What it found was striking:
- When asked to name an accurate news source, Republicans overwhelmingly mentioned Fox News. Democrats’ responses were more varied – CNN, The New York Times, The Washington Post, etc.
- 45 percent of Americans say there is “a great deal” of political bias in news coverage, up from 25 percent in 1989.
- 54 percent of Democrats view the news media favorably, compared to only 15 percent of Republicans.
- 40 percent of Republicans said accurate news stories that cast a politician or political group in a negative light should “always” be considered fake news.
- 25 percent of those surveyed admitted to getting news from only one perspective.
- 46 percent claimed to have firm views that rarely change.
So whom does the public trust? The Knight Foundation found Americans have the greatest trust in national network news and local and national newspapers to provide mostly accurate and politically balanced news. They trust cable news more than they trust online news sources; 73 percent said the spread of inaccurate information online is a major problem with news coverage.
Another hopeful statistic: While a majority may distrust “the media,” 54 percent said they had “a lot” or “a fair amount” of confidence in their local newspaper — a sentiment akin to the saying, “I hate Congress, but I love my congressman.”
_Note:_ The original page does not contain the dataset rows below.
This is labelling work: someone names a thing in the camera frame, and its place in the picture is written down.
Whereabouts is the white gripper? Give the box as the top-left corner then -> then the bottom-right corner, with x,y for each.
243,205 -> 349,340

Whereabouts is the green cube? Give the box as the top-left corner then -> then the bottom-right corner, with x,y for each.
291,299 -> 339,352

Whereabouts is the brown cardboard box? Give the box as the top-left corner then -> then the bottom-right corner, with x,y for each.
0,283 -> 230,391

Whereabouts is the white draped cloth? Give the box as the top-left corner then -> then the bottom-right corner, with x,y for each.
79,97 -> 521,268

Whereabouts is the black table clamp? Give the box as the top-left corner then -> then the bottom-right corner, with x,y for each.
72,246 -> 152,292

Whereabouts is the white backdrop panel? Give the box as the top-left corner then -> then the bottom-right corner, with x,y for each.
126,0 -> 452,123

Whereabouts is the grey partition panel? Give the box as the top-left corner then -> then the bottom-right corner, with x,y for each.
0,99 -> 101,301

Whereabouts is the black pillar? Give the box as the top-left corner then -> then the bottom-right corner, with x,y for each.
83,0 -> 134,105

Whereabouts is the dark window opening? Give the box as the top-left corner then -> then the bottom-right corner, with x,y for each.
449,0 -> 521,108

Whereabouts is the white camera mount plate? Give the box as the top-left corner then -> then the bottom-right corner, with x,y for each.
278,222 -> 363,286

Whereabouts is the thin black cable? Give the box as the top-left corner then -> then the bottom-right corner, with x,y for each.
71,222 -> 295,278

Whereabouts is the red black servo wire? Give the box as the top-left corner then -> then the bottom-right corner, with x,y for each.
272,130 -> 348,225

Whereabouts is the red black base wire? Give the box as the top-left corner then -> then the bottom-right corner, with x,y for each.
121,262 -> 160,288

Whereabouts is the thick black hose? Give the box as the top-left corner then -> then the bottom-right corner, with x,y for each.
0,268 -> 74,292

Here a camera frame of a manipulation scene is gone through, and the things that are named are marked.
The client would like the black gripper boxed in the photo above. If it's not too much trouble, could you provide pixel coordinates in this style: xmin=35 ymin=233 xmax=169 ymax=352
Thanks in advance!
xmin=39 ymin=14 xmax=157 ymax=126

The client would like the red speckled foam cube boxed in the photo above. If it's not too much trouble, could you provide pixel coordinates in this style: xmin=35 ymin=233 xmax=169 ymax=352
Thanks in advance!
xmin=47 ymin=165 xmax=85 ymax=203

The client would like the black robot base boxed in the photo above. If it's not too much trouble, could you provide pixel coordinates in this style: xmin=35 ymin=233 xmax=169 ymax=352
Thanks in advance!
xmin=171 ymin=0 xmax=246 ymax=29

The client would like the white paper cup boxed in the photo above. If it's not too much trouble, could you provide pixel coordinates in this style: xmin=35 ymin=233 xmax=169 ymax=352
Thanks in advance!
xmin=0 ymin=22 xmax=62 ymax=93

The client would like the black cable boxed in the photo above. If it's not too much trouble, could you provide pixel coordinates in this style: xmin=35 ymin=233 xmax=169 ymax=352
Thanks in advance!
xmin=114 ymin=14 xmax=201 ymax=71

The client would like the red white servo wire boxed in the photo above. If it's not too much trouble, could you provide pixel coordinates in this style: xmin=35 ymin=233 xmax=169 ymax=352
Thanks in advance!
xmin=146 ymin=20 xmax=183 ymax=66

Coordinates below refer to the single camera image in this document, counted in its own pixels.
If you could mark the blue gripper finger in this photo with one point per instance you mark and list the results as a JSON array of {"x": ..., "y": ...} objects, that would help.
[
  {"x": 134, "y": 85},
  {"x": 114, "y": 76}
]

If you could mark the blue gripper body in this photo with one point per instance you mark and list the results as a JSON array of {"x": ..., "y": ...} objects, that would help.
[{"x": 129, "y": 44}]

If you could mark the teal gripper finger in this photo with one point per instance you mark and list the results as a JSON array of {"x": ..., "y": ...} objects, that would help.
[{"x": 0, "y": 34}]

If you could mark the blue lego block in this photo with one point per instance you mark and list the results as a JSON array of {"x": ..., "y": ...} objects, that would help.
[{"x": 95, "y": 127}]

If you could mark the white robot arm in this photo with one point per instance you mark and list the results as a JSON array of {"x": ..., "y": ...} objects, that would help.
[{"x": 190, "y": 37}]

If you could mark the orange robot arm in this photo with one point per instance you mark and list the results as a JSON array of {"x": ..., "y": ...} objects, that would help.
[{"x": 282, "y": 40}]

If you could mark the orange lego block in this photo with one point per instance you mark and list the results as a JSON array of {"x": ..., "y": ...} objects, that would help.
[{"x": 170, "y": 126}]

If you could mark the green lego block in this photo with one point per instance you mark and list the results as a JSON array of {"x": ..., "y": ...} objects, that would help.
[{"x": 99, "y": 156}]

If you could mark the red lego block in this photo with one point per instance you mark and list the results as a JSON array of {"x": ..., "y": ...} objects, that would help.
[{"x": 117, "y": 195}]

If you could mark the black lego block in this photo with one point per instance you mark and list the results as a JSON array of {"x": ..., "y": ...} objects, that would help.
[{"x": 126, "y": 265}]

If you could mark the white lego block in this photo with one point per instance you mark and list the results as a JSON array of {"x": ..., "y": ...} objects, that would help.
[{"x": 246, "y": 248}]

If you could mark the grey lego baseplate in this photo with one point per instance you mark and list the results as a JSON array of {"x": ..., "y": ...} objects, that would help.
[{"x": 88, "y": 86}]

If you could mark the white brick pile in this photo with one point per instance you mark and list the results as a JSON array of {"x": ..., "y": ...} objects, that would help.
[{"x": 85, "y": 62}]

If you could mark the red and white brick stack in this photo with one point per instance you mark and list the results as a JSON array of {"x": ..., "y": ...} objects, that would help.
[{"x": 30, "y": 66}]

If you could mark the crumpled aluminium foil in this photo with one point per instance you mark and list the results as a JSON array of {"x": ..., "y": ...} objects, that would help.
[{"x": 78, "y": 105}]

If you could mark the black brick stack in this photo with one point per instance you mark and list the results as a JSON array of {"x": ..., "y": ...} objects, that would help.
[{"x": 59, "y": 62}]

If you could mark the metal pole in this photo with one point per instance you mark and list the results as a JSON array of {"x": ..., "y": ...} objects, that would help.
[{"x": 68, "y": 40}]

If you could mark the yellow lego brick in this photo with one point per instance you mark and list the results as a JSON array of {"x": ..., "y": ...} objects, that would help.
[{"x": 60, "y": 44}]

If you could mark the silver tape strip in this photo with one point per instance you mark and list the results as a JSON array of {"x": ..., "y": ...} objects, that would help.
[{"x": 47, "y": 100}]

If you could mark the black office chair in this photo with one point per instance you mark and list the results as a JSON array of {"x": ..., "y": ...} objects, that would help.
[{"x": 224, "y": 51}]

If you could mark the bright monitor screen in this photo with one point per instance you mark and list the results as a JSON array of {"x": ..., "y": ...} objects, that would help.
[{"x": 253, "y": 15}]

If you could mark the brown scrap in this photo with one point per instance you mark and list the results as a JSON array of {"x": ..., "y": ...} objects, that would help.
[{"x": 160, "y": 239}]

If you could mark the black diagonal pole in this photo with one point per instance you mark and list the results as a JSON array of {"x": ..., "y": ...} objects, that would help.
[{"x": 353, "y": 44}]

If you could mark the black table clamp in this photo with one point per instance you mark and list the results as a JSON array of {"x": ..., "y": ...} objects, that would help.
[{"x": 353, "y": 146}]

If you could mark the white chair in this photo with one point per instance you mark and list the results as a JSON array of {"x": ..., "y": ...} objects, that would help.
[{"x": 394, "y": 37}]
What this says to me is that it’s more crucial than ever for journalists to make sure they produce truthful, unbiased, accurate news reports. Even small errors can plant the seed for skepticism. If a reporter misspells a name or doesn’t know the difference between First Avenue and First Street, the public starts to wonder what other information is wrong. And those who distrust the news media will pounce on mistakes to bolster their view that journalists can’t be trusted. Journalists should resist the digital-driven pressures to be first and fight for the time to be right and not allow personal bias to seep into news coverage.
“Even small mistakes are used to undercut the entire credibility of the press,” Peter Baker, chief White House correspondent for The New York Times, said at the Poynter Institute in January.
And when inevitable mistakes happen, journalists must correct them as quickly as possible online, in print and on the air. They should offer regret for the error and possibly a reason for how it was made and what steps will be taken to avoid a similar mistake from happening again.
Transparency also goes a long way toward building trust. Showing readers and viewers where information originates is key. Post a video or audio of a source saying the words that are quoted in a news story. Add a link to the full document that a story references. Specify in what ways you tried to reach people unavailable for comment – by phone, Facebook, Twitter, in person. The public often doesn’t know how we gather the news. It’s on us to tell them and show them, to prove that the information we present was collected ethically and accurately.
“I think there’s mystery about how we go about our work,” Marty Baron, executive editor of The Washington Post, told Poynter’s Indira Lakshmanan. “Let’s just be more transparent about how we pursued the story.”
The Post’s media columnist, Margaret Sullivan, recently wrote about her experiences talking to news consumers in small towns for six weeks. After interviewing 35 people and chatting with dozens of others, she said she found that while polls show Americans distrust the media, talking to them revealed a different story.
“The country isn’t, I believe, rigidly divided into those who will always hate the media and those who deeply appreciate us. As a result, I think it’s more important than ever that we journalists continue striving to win over those who are skeptical, conflicted or simply apathetic.
“Perhaps most important, we need to be much more transparent — willing to explain our work and own up to our inevitable mistakes.”
When the public better understands how the press works, we can continue to build trust.
Rebecca Baker is 2017-18 national SPJ president and contributing editor at NewsMavens.